> _About this task_
Go through the lines below and copy each one that holds the string "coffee".

Input data Start Marker

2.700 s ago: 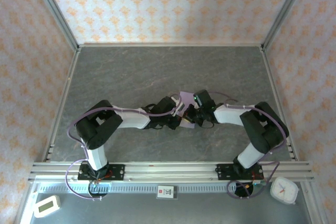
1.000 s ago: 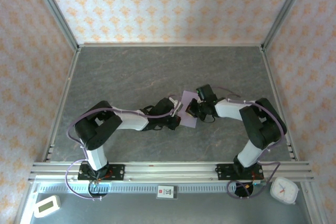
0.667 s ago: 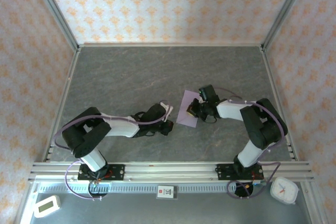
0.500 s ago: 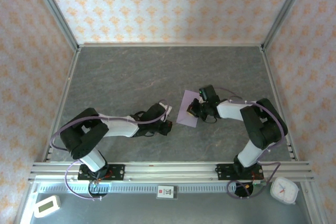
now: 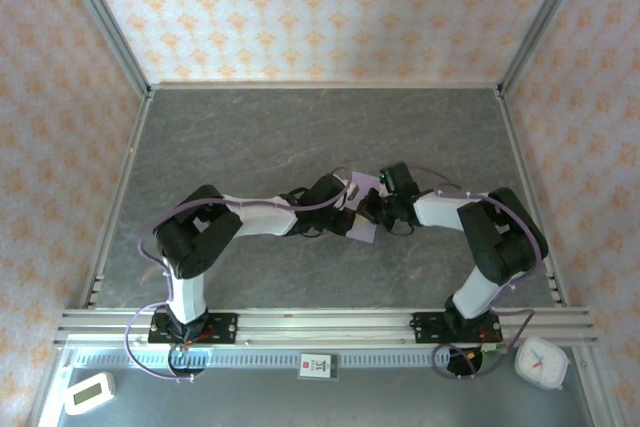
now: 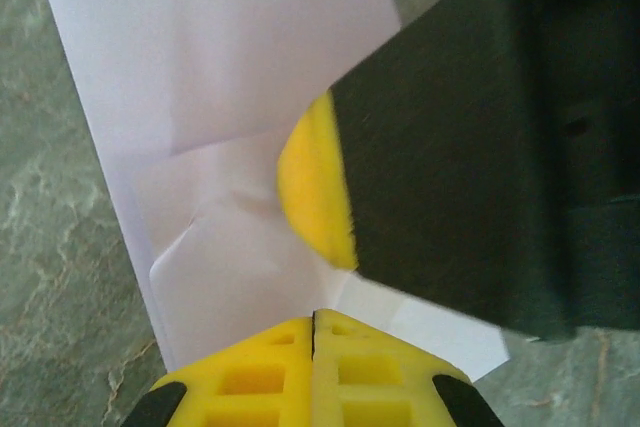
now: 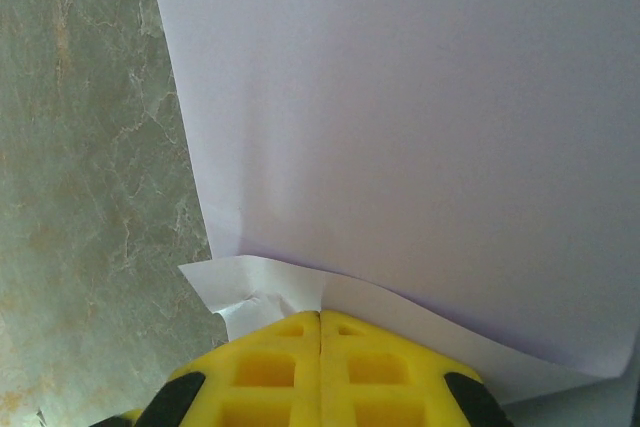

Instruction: Fold a paper plane with a square sheet of paper (pick it up from the middle)

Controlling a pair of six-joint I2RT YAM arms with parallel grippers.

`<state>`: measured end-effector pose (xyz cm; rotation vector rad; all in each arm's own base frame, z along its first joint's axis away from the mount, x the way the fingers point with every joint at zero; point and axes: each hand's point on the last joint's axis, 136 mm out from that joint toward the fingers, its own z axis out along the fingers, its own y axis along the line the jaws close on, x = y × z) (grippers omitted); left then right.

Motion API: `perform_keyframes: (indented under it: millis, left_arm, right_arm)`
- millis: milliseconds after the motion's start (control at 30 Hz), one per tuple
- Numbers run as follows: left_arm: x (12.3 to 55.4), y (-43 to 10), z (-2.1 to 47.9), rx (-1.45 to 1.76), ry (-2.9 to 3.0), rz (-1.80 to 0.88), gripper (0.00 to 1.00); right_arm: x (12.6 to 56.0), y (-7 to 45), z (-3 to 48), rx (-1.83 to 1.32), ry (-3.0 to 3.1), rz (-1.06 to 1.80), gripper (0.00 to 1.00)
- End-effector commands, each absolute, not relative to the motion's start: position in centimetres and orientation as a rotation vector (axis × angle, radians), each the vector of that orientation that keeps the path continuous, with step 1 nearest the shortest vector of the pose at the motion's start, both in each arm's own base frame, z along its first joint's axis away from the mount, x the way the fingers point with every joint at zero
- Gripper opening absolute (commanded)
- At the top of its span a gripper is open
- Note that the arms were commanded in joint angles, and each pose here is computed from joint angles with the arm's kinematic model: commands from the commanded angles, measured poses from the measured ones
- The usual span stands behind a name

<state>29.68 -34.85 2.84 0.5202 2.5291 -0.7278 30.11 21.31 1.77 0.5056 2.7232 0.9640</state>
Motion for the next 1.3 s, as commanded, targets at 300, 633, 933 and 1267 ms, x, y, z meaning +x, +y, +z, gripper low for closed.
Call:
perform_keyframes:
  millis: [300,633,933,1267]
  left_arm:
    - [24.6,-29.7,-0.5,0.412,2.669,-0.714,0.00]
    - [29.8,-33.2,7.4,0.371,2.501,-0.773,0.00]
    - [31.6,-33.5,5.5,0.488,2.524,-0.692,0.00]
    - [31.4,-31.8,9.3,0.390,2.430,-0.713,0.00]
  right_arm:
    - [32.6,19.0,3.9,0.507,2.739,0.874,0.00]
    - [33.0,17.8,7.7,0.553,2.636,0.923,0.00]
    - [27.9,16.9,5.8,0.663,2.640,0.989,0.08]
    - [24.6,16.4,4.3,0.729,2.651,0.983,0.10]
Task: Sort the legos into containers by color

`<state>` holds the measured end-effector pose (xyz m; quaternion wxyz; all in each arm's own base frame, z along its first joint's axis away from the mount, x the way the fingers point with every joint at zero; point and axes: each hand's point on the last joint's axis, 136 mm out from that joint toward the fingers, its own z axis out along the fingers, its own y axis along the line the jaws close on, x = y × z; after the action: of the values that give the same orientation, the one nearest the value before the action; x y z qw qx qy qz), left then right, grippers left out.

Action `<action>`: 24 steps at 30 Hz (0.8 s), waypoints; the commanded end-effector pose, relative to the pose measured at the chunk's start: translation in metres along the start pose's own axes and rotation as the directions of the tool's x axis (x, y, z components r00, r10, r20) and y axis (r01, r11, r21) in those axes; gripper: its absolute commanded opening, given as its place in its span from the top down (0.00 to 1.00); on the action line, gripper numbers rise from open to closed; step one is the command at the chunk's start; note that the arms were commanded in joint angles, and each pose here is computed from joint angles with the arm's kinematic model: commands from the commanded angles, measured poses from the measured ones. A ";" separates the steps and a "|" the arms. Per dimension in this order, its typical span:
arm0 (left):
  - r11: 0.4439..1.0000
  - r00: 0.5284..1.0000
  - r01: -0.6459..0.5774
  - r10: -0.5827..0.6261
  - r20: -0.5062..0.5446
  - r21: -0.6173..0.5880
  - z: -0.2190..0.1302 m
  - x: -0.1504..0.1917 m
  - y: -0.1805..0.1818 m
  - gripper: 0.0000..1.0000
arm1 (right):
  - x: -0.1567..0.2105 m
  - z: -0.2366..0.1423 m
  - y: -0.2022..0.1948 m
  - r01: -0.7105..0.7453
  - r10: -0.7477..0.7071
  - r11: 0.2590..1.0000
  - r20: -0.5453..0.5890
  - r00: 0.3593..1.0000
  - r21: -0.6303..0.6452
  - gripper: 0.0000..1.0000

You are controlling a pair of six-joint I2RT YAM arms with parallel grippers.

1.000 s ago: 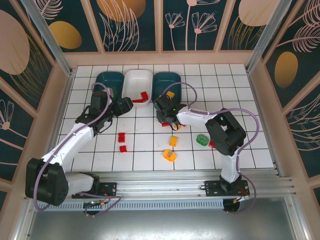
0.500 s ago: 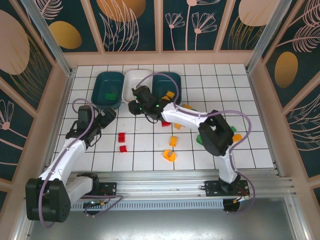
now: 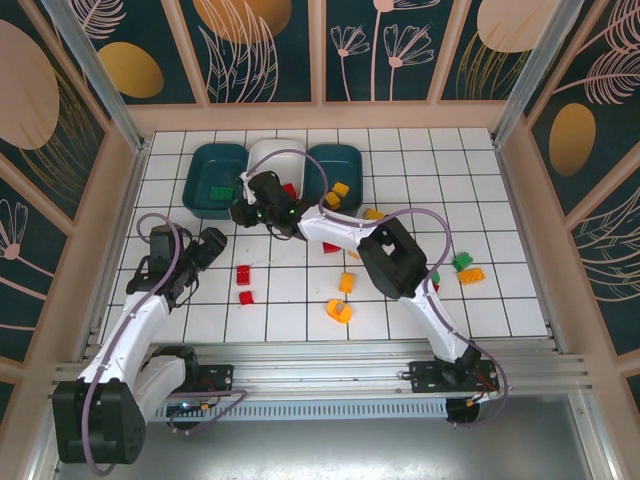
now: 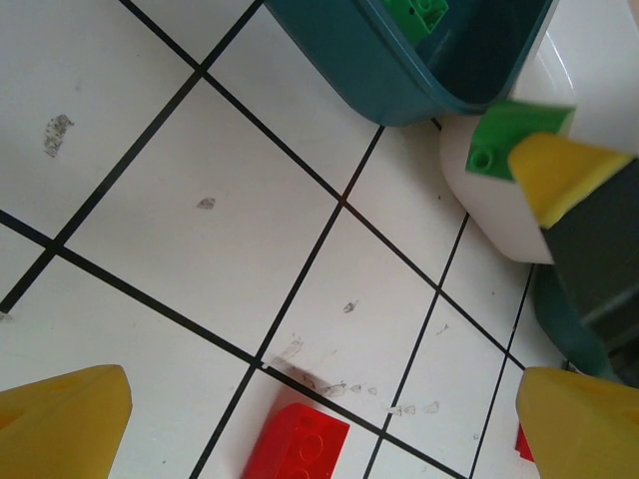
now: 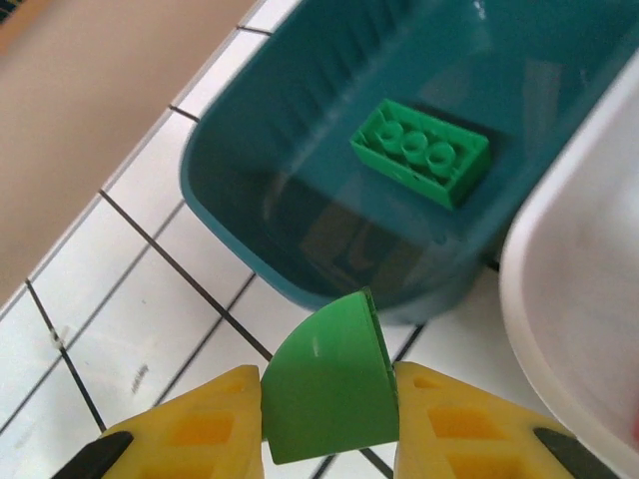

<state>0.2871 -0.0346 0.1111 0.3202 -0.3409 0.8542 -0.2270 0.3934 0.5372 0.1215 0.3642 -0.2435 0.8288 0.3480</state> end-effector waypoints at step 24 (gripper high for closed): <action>0.996 0.997 -0.056 0.060 -0.054 0.073 0.005 0.003 -0.017 0.02 | -0.079 0.000 0.002 0.037 -0.036 0.999 0.113 0.993 -0.008 0.40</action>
<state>0.2899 -0.0480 0.1039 0.2974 -0.3155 0.8654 -0.2513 0.4339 0.5571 0.1245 0.3739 -0.2420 0.8213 0.3566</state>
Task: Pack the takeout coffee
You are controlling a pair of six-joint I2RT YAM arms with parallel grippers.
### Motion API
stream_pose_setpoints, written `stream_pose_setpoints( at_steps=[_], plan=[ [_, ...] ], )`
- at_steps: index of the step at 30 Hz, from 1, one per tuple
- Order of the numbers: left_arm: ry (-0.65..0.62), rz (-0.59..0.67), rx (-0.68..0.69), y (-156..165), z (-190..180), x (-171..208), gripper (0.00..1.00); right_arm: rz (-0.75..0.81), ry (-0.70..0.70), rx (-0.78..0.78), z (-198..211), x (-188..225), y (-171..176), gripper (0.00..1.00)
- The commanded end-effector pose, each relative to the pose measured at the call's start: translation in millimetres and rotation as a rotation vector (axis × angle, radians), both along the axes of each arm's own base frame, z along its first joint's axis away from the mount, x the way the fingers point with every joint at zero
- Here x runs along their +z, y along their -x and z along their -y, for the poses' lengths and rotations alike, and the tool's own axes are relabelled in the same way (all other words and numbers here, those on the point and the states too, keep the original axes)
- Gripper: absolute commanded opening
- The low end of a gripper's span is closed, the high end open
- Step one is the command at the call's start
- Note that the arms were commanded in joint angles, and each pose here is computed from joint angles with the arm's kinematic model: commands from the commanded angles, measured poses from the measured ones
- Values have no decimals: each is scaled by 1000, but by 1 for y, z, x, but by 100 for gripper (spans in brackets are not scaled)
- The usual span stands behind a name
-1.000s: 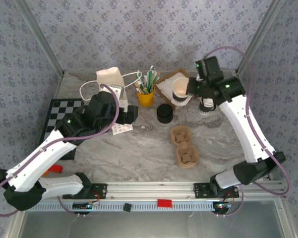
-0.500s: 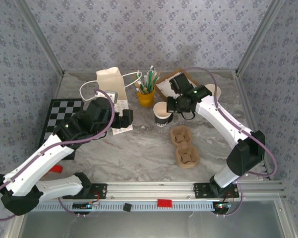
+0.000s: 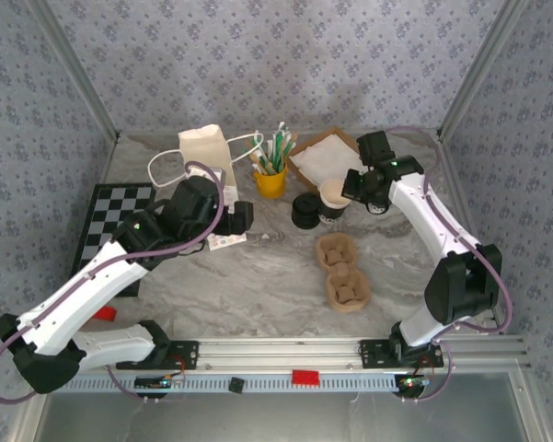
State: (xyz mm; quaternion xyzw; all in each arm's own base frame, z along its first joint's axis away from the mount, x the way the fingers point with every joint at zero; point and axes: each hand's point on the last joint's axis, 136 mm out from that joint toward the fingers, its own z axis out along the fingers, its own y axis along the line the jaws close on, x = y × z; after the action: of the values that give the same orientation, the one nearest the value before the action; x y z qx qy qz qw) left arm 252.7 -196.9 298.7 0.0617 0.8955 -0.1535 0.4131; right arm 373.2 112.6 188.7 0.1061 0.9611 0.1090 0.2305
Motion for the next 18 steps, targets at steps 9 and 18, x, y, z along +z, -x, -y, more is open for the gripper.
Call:
stream_pose_setpoints(
  at_steps=[9,18],
  plan=[
    [38,20,7,-7,3,14,99,-47,59,-38,21,-28,-11,0],
    [39,22,9,-9,4,15,100,13,11,-29,16,2,-11,0]
  ],
)
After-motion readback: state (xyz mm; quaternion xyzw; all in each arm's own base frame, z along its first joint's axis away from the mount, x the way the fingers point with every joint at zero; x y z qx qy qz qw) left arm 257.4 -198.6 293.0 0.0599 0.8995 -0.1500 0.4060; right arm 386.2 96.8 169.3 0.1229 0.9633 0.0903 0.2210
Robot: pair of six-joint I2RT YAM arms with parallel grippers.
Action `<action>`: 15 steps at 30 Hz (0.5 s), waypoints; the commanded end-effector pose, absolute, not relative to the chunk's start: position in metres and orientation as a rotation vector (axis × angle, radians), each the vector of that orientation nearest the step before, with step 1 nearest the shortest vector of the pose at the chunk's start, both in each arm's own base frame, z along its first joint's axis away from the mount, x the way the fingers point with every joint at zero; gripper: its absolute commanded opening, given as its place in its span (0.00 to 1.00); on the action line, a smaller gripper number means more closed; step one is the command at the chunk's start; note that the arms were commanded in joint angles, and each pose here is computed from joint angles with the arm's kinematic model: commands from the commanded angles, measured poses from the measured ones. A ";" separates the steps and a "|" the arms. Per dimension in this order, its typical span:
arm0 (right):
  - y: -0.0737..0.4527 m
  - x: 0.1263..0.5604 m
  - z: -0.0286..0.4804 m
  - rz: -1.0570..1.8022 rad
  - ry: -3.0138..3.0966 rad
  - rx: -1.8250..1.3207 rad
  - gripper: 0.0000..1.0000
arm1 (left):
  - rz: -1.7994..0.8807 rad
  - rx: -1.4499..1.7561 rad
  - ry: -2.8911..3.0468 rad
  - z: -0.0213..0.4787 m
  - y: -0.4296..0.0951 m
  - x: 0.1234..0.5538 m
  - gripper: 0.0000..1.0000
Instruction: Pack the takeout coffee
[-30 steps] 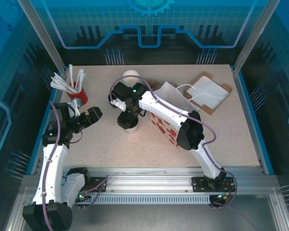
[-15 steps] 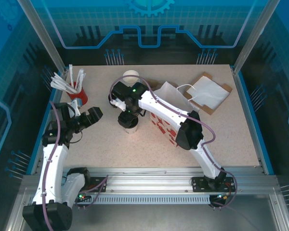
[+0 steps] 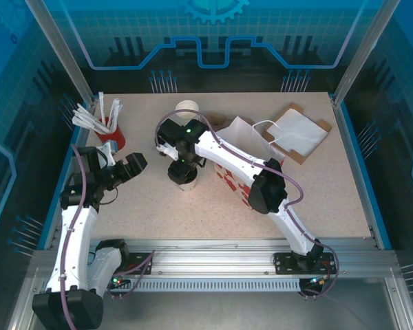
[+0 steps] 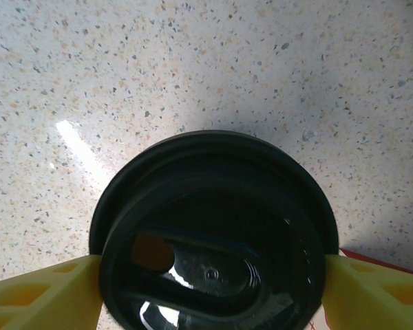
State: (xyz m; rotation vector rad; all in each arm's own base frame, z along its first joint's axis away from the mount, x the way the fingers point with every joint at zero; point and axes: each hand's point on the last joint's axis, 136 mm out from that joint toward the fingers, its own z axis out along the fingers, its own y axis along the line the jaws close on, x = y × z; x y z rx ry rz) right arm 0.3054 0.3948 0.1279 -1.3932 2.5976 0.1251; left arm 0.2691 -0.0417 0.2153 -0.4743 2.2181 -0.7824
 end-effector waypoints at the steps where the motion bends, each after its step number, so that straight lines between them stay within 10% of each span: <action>1: 0.395 0.298 0.124 0.095 2.611 -1.434 0.79 | -0.806 -0.437 2.206 0.221 -0.044 0.269 0.87; 15: 0.392 0.299 0.124 0.038 2.600 -1.441 0.72 | -0.820 -0.429 2.205 0.221 -0.047 0.268 0.87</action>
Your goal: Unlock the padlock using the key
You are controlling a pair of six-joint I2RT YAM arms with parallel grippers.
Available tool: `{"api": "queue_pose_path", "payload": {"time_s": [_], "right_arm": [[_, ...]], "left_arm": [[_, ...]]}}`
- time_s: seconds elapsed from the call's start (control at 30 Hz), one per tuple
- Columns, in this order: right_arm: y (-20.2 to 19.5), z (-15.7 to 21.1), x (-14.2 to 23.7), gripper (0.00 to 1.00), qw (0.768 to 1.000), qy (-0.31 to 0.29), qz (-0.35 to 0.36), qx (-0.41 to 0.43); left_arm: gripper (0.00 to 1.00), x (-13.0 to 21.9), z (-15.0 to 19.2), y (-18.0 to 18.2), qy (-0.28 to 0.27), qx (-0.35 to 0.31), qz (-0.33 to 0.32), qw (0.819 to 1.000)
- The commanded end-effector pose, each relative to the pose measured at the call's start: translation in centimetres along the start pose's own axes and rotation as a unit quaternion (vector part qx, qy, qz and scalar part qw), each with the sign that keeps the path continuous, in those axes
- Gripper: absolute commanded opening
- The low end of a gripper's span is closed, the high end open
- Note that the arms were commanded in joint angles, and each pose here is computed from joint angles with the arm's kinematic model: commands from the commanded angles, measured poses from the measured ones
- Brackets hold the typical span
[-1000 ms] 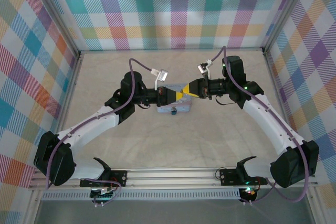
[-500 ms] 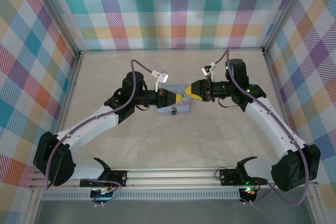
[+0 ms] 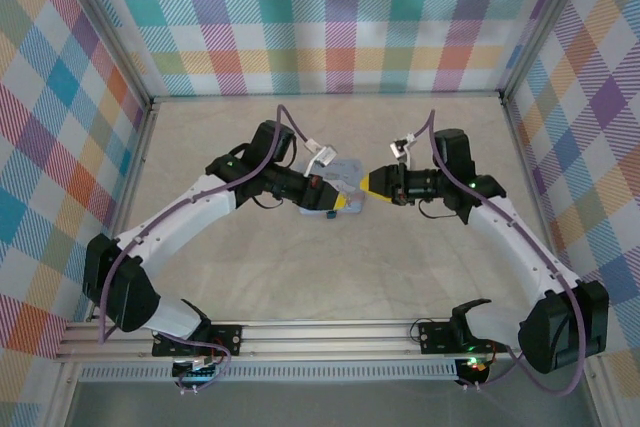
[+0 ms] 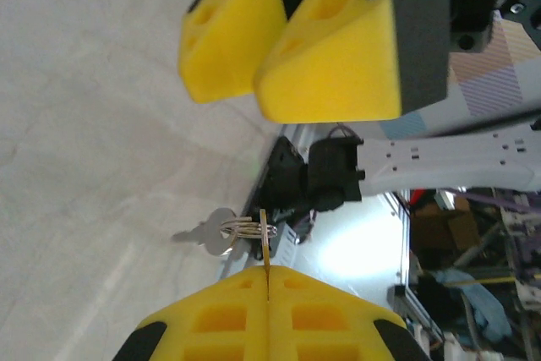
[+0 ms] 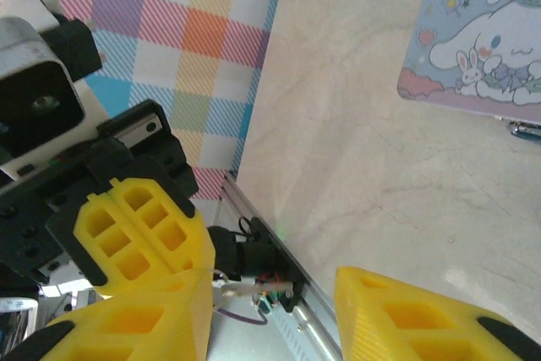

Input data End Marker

> _Output for this exercise_
Task: Pack the takeout coffee
Instruction: Pack the takeout coffee

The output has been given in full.